MaFLA was founded in 1967 by a group of Massachusetts foreign language educators originally associated with the New England Foreign Language Teachers Association. The purpose of the new organization was to advocate for foreign language programming within our state as well as to establish the presence of the discipline before the State Board of Education.

MaFLA was founded at Boston State College formerly located next to the Museum of Fine Arts. It held its first meeting at Holy Cross College where some Board meetings are still held to this day. The organization would provide for an important vehicle for dialogue within the profession about pedagogical and methodological topics at all levels of instruction as well as allow for the recognition of our student achievement through awards.

Though the actual founders of the Association have not been officially archived, the following names are prominent in the recorded events around the foundation of the organization: James Powers (the power behind the scenes), Helen Cummings, Helen Agbay, as well as Vincent Cleary. The first five Presidents of the Association shaped and guided the fledgling organization: Richard Clark, Benedetto Fabrizzi, Alfred Desautels, Richard Newman and Ray Caefer. The first four Distinguished Service winners were Stowell Goding, James Powers, Elaine Hardie, and Sr. Margaret Pauline Young. These individuals also testify to the breath of representation across the State as well as the caliber of the professionals who helped launch our organization.

MaFLA had an auspicious beginning. MaFLA’s presence before the State Board of Education was accomplished at the outset with the placement of Jim Powers as the State Supervisor for Foreign Languages. This position has not been permanently filled since his departure in the late 1970’s, though MaFLA still maintains active dialog with the Department of Elementary and Secondary Education.

MaFLA has continued its tradition of strong foreign language advocacy and high quality content professional development. The three-day Annual Conference at the end of October has been a high point for foreign language professionals across the state for over four decades. Other ongoing professional development opportunities include Diversity Day in May and Immersion Weekend in August. The quarterly MaFLA Newsletter is the official publication of the association. The newsletter contains regular columns addressing the various language and levels of foreign language instruction as well as teaching materials and resources, conference and award information, including information of state, regional and national interest to the foreign language teaching profession.

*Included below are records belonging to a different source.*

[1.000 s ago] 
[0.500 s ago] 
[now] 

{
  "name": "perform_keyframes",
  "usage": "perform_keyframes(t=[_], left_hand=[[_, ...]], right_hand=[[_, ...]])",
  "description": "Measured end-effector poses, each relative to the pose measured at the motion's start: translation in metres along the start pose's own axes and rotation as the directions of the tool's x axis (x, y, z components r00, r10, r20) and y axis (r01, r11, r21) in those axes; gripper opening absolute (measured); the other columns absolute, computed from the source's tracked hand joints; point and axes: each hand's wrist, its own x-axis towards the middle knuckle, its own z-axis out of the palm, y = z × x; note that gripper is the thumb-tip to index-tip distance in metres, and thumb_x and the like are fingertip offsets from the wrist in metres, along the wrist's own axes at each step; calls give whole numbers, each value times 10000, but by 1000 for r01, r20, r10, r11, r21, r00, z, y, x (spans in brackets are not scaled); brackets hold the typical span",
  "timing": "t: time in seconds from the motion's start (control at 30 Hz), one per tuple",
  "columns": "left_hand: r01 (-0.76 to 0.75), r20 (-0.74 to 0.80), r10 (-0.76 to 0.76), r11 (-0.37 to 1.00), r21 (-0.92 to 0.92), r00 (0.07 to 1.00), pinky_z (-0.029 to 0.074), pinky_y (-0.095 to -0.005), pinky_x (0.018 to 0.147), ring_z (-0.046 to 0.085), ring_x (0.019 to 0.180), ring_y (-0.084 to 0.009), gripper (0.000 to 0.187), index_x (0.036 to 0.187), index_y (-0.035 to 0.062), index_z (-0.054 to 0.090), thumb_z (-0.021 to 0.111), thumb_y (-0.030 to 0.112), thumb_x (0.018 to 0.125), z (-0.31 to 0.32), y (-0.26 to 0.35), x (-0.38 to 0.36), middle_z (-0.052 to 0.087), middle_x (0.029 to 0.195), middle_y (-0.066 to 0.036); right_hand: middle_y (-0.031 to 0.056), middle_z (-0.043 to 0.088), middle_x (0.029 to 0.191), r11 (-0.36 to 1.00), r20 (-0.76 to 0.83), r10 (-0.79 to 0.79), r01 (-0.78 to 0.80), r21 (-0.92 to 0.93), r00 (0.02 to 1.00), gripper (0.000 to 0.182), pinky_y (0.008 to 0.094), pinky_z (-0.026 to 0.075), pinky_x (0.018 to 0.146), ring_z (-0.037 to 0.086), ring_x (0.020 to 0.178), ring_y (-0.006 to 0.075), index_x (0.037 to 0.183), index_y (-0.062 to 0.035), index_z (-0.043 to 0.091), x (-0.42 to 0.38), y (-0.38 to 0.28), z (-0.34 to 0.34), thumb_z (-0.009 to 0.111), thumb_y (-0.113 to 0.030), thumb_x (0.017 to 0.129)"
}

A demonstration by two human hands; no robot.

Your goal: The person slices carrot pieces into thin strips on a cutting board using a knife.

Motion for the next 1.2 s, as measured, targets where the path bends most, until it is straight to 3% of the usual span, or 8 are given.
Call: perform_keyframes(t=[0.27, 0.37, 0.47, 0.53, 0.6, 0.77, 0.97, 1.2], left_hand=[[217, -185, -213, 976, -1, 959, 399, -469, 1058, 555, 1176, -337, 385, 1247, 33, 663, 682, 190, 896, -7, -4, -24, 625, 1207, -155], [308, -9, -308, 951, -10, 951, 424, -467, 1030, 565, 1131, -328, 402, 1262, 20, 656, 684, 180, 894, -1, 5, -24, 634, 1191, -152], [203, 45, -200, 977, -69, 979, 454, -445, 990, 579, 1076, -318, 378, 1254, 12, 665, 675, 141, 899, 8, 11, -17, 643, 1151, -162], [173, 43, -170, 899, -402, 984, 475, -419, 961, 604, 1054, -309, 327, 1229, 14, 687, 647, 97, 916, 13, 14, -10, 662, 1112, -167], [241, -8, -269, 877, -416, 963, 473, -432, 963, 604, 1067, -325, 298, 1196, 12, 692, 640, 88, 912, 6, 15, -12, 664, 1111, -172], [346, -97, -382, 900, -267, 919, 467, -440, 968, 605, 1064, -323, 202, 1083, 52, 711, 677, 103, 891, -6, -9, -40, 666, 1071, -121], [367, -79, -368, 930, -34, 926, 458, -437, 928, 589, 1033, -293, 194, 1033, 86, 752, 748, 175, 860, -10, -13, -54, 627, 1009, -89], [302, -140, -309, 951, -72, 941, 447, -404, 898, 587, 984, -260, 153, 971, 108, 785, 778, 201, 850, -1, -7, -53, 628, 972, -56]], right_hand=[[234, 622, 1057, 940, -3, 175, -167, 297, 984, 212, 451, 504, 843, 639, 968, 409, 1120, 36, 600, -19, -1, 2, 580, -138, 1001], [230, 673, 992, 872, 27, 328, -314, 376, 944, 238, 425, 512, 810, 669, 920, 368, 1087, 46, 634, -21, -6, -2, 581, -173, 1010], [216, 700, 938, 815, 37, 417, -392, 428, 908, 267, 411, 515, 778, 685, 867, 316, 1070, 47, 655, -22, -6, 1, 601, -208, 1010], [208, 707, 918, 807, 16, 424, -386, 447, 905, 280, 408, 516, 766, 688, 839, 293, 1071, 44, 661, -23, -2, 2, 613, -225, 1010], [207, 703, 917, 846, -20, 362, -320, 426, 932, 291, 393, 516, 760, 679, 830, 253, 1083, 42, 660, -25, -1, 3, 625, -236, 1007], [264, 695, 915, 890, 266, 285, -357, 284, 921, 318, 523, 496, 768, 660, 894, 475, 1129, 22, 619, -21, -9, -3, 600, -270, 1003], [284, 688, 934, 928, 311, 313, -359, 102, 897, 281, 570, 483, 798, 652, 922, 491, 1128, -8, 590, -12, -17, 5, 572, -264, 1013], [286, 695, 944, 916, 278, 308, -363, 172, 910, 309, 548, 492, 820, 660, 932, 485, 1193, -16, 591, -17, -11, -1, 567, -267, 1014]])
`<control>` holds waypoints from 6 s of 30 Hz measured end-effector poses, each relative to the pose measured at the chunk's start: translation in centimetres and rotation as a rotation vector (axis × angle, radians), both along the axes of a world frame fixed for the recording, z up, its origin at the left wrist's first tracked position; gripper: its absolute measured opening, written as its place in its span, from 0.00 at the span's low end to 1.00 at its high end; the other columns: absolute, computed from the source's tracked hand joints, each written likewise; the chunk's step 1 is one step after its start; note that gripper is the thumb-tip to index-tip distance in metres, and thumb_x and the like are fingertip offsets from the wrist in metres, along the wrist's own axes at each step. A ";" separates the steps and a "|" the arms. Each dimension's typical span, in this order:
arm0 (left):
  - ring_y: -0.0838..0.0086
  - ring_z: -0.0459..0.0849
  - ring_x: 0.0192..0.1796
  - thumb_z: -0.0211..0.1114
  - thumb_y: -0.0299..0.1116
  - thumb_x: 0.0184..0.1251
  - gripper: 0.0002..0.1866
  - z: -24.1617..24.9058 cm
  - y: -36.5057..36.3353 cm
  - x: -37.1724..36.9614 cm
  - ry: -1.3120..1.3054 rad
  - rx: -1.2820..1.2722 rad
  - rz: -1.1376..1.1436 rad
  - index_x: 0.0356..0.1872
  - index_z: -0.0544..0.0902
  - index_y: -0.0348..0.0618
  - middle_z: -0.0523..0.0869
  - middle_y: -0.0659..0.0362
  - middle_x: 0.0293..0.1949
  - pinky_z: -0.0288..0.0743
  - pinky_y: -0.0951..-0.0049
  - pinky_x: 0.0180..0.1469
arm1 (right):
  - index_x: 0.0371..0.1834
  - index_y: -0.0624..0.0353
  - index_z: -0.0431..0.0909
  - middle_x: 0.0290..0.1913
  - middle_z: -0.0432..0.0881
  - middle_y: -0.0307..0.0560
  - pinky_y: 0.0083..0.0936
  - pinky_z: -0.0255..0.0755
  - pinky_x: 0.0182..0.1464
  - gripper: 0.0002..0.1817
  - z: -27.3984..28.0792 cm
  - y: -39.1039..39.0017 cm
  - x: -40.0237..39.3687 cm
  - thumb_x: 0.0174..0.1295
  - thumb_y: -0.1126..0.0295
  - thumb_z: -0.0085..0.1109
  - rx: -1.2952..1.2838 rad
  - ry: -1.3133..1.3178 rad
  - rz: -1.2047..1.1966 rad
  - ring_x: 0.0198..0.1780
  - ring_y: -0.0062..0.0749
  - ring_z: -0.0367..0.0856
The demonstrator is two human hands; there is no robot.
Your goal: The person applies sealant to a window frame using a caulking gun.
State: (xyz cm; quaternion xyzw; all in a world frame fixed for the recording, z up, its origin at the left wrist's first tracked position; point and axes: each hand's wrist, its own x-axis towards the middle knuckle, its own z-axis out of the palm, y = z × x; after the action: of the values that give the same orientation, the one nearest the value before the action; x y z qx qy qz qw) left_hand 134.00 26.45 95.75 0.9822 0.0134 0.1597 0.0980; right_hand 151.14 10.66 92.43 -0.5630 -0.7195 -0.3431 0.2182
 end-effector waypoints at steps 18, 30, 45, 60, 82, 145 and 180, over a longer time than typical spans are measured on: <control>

MaFLA is grateful for the help of James McCann in writing this brief summary.

MaFLA Past Presidents

Richard Clark – 1965-1966

Benedetto Fabrizzi – 1966-1967

Alfred Desautels, S.J. – 1967-1969

Richard Newman – 1969-1970

Raymond Caefer – 1970-1972

Gerard Wilke – 1972-1974

Stella M. Boy – 1974-1976

John P. Nionakis – 1976-1978

Paul Guenette – 1979

Elaine Hardie – 1980

James McCann – 1981

George Morse – 1982

Jean-Pierre Berwald – 1983

Mary Hayes – 1984

Kathleen Riordan – 1985

Joy Renjilian-Burgy – 1986

Fran Lanouette – 1987

Charles I. Finn – 1988

Shirley G. Lowe – 1989

Marian St. Onge – 1990

Robert E. Courchesne – 1991

Nancy Milner Kelly – 1992

Helen M. Cummings – 1993

George Steinmeyer – 1994

Kathleen Imbruno, SSJ – 1995

Daniel Battisti – 1996

Richard Ladd – 1997

Rita Oleksak – 1998

Joyce Beckwith – 1999

Mary Alice Garza-Samii – 2000

Yu-Lan Lin – 2001

Deborah Fernald Roberts – 2002

Nancy Kassabian – 2003

Joyce Szewczynski – 2004

Charlotte Gifford – 2005

Katherine Lopez Natale – 2006

Janel Lafond Paquin – 2007

Madelyn Gonnerman Torchin – 2008

Nicole Sherf – 2009

Cheryl A. Baggs – 2010

Nancy Mangari – 2011

Tiesa Graf - 2012-2013

Jane Rizzitano - 2014

Catherine Ritz - 2015-2016


All students will demonstrate proficiency in more than one language and culture.


MaFLA is an inclusive organization that promotes effective world language education by supporting a diverse community of language educators.

  1. Global engagement is dependent upon proficiency in more than one language and culture.
  2. World language education is a core component of PreK-20 academic programming.
  3. All students in Massachusetts deserve access to a well-articulated sequential world language education that produces multiliteracy.
  4. All world languages are inherently valuable.
  5. Effective world language instruction provides a purposeful and cultural context for communication.
  6. Successful classroom learning experiences require effective teachers who are lifelong learners.
  7. World language teaching, learning, and assessment reflect current research in second language acquisition and the World-Readiness Standards for Learning Languages.   
  8. Collaboration among world language professionals allows for consistent growth and practice.
  9. Exemplary students, teachers, advocates, and programs be honored for outstanding achievement in the field of world language education.